In this incident the image was a red herring. Both the new image and the old image were starting up against the same chart-derived config, because both were starting from a clean pod, and the clean pod's config was the config in the chart, and the config in the chart was wrong. Image rollbacks are an answer for one shape of regression. They are silent on another shape, and the cluster's current state quietly determines which shape you are looking at.
This is also where the team realised --atomic had been doing less than they thought. The Helm --atomic flag rolls back the upgrade if the operation itself fails. It does not protect against an upgrade that succeeds operationally and breaks behaviourally a few minutes later. Kubernetes saw replicas come up, declared rollout done, and the pipeline turned green. The 5xx surge happened after that, on real traffic, against real bugs, in a cluster that thought everything had gone fine.
Five things the team had been carrying without seeing them
Re-reading the team's own list of weak points, what's striking is how much of it is invisible until something pulls on it. They wrote down five:
- CI had direct access to the production cluster. Kubeconfig in GitLab CI variables, protected and masked, but a credential whose presence was assumed and forgotten. An attacker who lands inside CI is one yaml away from production state.
- The runner had inbound access to the Kubernetes API server. The model required it; nobody loved it.
- Git was a description of what the team thought was running, not what was running. The two had been allowed to disagree.
- There was no continuous drift check. A divergence could persist indefinitely, and only the next pod scheduling event would surface it.
- Rollback covered the image, not the environment. When the regression lived in the environment, the rollback control was pointing at the wrong layer.
The combination is what made the incident long. Each item alone is fixable; the team was running on the assumption that the items were all small enough not to matter, and the cluster's response was the standard one: state things you don't watch will drift.
Why a "no manual edits" rule would not have been enough
The reasonable response to an incident like this is to add a rule. Don't kubectl edit production. Pull a deploy job. File a change request. Rules of this kind are useful and people sometimes follow them. But rules don't change the system's properties. They change the population of paper-trail incidents. Somebody at three in the morning will still reach for the fastest available control surface, and the fastest available control surface will still be kubectl edit.
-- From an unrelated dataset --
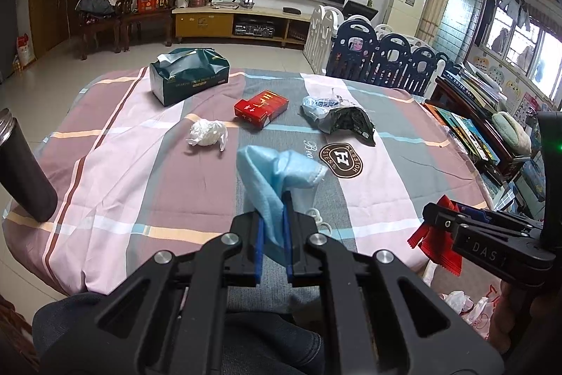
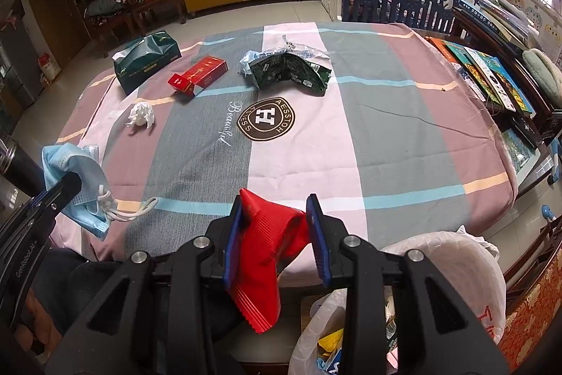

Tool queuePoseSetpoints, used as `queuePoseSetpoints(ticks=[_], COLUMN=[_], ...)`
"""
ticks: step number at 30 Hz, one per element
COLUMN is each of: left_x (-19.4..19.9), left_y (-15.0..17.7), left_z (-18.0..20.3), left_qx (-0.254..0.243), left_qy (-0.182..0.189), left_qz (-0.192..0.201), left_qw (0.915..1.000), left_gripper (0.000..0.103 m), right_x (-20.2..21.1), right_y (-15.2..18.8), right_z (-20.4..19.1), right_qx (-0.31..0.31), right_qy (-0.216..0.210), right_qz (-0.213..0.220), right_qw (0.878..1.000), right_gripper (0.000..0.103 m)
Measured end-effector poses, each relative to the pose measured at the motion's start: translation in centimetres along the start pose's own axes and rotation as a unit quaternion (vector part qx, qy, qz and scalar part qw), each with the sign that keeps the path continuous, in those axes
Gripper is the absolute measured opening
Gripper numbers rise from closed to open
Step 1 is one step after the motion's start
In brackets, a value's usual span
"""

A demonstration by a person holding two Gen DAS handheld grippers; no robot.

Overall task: Collect trash
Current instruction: 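Carry the face mask and red packet over the wastebasket with both tools, then open both tools to drop the face mask and red packet into the wastebasket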

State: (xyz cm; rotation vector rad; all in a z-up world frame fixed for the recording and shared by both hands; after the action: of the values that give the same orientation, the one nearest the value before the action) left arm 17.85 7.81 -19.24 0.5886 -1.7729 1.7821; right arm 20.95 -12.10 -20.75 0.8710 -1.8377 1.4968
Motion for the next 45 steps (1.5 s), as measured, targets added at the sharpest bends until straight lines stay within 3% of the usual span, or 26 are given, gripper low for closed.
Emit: queuePoseSetpoints(ticks=[7, 12, 17, 21, 23, 25, 28, 32, 35, 36, 37, 39, 41, 43, 45], left_x=[0.3, 0.4, 0.9, 1.0, 0.9, 0.6, 0.3, -0.3, -0.7, -0.8, -0.9, -0.9, -0.9, -1.3, -1.9], left_y=[-0.1, 0.0, 0.3, 1.0, 1.5, 2.3, 3.6, 6.0, 8.0, 8.5, 9.1, 9.4, 9.3, 8.7, 7.9], left_z=[0.4, 1.9, 4.8, 8.0, 9.7, 11.4, 14.3, 19.1, 22.8, 23.8, 24.7, 25.0, 24.5, 23.5, 21.7], left_qx=[-0.003, -0.018, -0.046, -0.07, -0.08, -0.09, -0.113, -0.141, -0.194, -0.21, -0.223, -0.221, -0.208, -0.188, -0.15], left_qy=[0.009, 0.02, 0.044, 0.083, 0.111, 0.14, 0.198, 0.301, 0.327, 0.331, 0.335, 0.337, 0.338, 0.318, 0.302], left_qz=[0.005, 0.004, 0.002, -0.013, -0.025, -0.044, -0.076, -0.125, -0.157, -0.164, -0.173, -0.177, -0.169, -0.165, -0.162], left_qw=[0.9999, 0.9996, 0.9979, 0.994, 0.9903, 0.985, 0.9706, 0.9349, 0.9115, 0.9052, 0.8989, 0.8978, 0.902, 0.9143, 0.9273], left_gripper=[0.01, 0.01, 0.01, 0.01, 0.01, 0.01, 0.01, 0.01, 0.011, 0.015, 0.034, 0.065, 0.07, 0.083, 0.085], right_x=[1.8, 3.9, 4.5, 3.7, 2.8, 2.6, 4.1, 6.7, 8.5, 8.8, 9.1, 9.4, 9.3, 8.8, 8.2], right_y=[0.1, 0.8, 2.9, 6.2, 7.8, 9.0, 9.1, 7.6, 7.2, 7.2, 7.2, 7.3, 7.5, 7.7, 7.9], right_z=[1.8, 7.4, 13.6, 16.0, 16.3, 16.9, 18.2, 22.1, 25.8, 26.6, 27.3, 28.3, 28.7, 28.7, 28.1], right_qx=[0.009, -0.016, -0.057, -0.061, -0.048, -0.05, -0.091, -0.176, -0.252, -0.266, -0.277, -0.287, -0.294, -0.302, -0.301], right_qy=[0.014, 0.055, 0.098, 0.111, 0.114, 0.105, 0.078, 0.061, 0.055, 0.052, 0.051, 0.057, 0.061, 0.054, 0.047], right_qz=[0.015, 0.021, -0.008, -0.045, -0.074, -0.087, -0.058, -0.005, 0.027, 0.032, 0.036, 0.04, 0.04, 0.033, 0.026], right_qw=[1.0, 0.998, 0.994, 0.991, 0.99, 0.989, 0.991, 0.983, 0.966, 0.962, 0.959, 0.955, 0.953, 0.951, 0.952], right_gripper=[0.035, 0.035, 0.035, 0.037, 0.046, 0.052, 0.074, 0.077, 0.078, 0.078, 0.078, 0.078, 0.078, 0.078, 0.078])
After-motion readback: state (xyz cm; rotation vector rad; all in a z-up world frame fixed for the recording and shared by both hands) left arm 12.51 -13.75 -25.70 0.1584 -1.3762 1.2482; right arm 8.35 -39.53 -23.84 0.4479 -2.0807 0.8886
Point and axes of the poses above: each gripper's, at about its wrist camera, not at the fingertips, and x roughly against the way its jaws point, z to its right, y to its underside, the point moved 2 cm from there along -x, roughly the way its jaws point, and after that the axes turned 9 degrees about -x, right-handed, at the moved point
The cluster will accept the edit. The cluster does not know the difference between an edit committed to Git and one performed in anger.
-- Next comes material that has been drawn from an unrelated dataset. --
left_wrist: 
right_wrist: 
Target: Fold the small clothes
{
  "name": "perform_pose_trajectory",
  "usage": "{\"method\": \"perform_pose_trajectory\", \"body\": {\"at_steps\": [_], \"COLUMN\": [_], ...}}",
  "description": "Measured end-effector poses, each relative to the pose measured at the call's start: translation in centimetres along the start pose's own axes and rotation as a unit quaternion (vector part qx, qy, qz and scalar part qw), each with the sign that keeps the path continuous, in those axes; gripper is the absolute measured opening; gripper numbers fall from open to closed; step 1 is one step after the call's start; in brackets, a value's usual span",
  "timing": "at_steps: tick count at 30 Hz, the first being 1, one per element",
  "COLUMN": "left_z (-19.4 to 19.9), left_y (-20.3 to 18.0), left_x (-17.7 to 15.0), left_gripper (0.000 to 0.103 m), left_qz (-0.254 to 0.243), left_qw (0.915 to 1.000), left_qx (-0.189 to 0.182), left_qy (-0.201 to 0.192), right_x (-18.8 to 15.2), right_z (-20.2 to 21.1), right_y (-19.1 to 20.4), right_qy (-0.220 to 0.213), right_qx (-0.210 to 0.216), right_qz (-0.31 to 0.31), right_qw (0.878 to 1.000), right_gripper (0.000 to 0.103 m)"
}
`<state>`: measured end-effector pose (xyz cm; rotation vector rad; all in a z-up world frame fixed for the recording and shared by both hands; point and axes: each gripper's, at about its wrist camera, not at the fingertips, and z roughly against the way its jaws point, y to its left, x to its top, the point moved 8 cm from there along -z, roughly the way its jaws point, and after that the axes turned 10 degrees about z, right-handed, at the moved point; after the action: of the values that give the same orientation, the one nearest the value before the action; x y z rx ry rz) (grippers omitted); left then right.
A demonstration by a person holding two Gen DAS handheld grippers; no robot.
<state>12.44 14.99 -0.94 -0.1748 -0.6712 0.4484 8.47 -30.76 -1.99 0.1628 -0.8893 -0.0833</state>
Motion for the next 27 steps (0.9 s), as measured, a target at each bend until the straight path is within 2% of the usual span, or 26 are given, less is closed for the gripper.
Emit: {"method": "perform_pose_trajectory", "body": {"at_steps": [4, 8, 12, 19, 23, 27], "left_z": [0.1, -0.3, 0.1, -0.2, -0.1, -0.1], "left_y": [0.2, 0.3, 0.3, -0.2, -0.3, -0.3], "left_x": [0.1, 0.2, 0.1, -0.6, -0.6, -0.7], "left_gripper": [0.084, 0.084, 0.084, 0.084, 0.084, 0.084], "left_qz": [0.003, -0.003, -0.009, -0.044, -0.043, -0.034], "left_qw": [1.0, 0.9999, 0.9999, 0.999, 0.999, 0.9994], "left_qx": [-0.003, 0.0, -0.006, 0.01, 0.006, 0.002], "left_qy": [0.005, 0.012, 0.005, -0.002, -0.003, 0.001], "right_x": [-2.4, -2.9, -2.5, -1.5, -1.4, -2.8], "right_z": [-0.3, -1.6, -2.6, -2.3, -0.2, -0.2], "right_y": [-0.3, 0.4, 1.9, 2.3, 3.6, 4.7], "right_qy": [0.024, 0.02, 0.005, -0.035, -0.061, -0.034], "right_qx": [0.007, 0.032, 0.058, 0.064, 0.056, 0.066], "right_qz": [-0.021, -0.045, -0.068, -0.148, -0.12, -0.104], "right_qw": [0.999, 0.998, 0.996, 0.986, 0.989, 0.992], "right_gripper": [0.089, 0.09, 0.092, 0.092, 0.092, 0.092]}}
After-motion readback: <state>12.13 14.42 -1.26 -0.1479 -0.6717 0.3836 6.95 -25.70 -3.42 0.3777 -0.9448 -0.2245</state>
What the team wanted was a property of the system rather than a property of the operators: production should converge to the state in Git, automatically and continuously, as a structural fact. That is the substance of GitOps as the OpenGitOps project (overseen by CNCF TAG App Delivery's GitOps Working Group) defines it: declarative desired state, versioned and immutable, pulled automatically by an in-cluster agent, and continuously reconciled against the live system. Rules sit on top of operators. Reconciliation sits on top of the cluster. They are not the same engineering target.
The team picked Argo CD. They could have picked Flux, and the difference for what they needed came down largely to UI ergonomics — visible diffs, Synced / OutOfSync statuses readable by people who weren't platform engineers. What mattered was that the cluster now contained an agent whose entire job was to look at the manifests in a Git repository, look at the state of the cluster, and complain about the difference.
How they rolled it out, and why the rollout itself is the lesson
If you've been near GitOps adoption you've seen the failure mode: somebody enables auto-sync, prune, and self-heal on a long-lived production cluster all at once, and a controller starts deleting things the cluster needed but Git never knew about. The team avoided that by deliberately walking through the gradient.
They started with a pure observation mode. Argo CD pointed at the manifests, watched the cluster, and reported OutOfSync on every divergence. It did not act. The output was a list. The list was what mattered. Some of the differences were legitimate runtime fields (status, certain annotations added by admission controllers, replica counts under HPA). Some of them were real drift exactly of the kind that had caused the incident: forgotten ConfigMaps, ad-hoc Service objects, role bindings left over from experiments, Ingress annotations from a deprecated workaround. Each line in the list got classified before any control was turned on.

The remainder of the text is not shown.